What is needed is a verbatim copy of the data, minus the pictures.
○ ○ ○ ○ ○ ○ ○
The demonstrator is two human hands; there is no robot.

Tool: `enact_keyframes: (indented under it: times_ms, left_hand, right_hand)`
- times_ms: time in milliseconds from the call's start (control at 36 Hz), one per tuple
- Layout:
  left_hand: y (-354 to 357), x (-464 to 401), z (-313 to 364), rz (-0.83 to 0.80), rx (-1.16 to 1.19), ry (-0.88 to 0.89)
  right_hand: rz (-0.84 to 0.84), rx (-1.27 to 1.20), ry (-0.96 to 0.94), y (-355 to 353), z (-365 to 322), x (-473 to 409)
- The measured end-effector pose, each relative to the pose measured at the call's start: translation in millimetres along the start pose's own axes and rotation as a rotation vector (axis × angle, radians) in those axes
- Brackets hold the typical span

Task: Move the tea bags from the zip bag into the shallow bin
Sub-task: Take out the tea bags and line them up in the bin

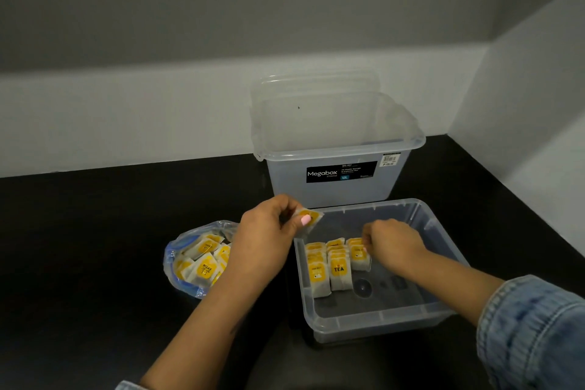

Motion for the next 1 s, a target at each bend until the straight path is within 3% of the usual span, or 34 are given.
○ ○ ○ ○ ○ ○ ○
_Response area_
The demonstrator is two human hands; there is no robot.

Tool: `enact_keyframes: (indented under it: times_ms, left_hand, right_hand)`
- times_ms: time in milliseconds from the call's start (control at 36 Hz), one per tuple
- Layout:
  left_hand: y (-354 to 357), x (-464 to 401), z (-313 to 364), rz (-0.83 to 0.80), rx (-1.16 to 1.19), ry (-0.88 to 0.89)
  right_hand: rz (-0.84 to 0.84), rx (-1.27 to 1.20), ry (-0.96 to 0.94), y (-355 to 353), z (-365 to 322), x (-473 to 409)
- The measured end-effector pose, each relative to the pose measured at the call's start: translation in millimetres along the start pose's own axes and rotation as a rotation vector (axis × angle, radians) in those axes
- Brackets hold the typical span

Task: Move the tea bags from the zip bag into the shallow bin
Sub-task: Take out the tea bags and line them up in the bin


Motion for the next 1 s, a target at each bend until the straight path is within 3% of the usual span, or 34 are given.

Nothing else is needed for this exercise.